Start of Recorded data
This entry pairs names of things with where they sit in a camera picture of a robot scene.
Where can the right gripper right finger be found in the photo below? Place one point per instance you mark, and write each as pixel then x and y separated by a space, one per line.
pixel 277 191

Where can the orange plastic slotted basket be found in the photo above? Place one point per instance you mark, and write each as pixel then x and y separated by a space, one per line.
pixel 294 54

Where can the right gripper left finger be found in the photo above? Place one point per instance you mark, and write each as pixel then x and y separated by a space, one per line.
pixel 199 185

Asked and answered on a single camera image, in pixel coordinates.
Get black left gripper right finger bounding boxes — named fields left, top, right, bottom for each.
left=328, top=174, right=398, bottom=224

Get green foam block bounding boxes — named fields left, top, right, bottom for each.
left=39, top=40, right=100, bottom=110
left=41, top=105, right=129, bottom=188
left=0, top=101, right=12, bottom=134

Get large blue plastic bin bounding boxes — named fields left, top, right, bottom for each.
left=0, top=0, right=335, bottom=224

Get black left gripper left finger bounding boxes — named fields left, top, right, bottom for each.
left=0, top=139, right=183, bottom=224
End of Recorded data
Activity: Would you return, unchanged, the lines from the one containing "Where can the orange" through the end of the entries?

Problem solution:
Where can the orange plastic slotted basket be found in the photo above? Place one point per instance you mark, and write each as pixel then x and y separated by a space, one per line.
pixel 294 54

Where can the right gripper left finger be found in the photo above? Place one point per instance you mark, and write each as pixel then x and y separated by a space, one per line.
pixel 199 185

Asked and answered on a single camera image, in pixel coordinates.
Get black left gripper right finger bounding boxes — named fields left, top, right, bottom for each.
left=328, top=174, right=398, bottom=224

Get green foam block bounding boxes — named fields left, top, right, bottom for each.
left=39, top=40, right=100, bottom=110
left=41, top=105, right=129, bottom=188
left=0, top=101, right=12, bottom=134

Get large blue plastic bin bounding boxes — named fields left, top, right, bottom for each.
left=0, top=0, right=335, bottom=224

Get black left gripper left finger bounding boxes — named fields left, top, right, bottom for each.
left=0, top=139, right=183, bottom=224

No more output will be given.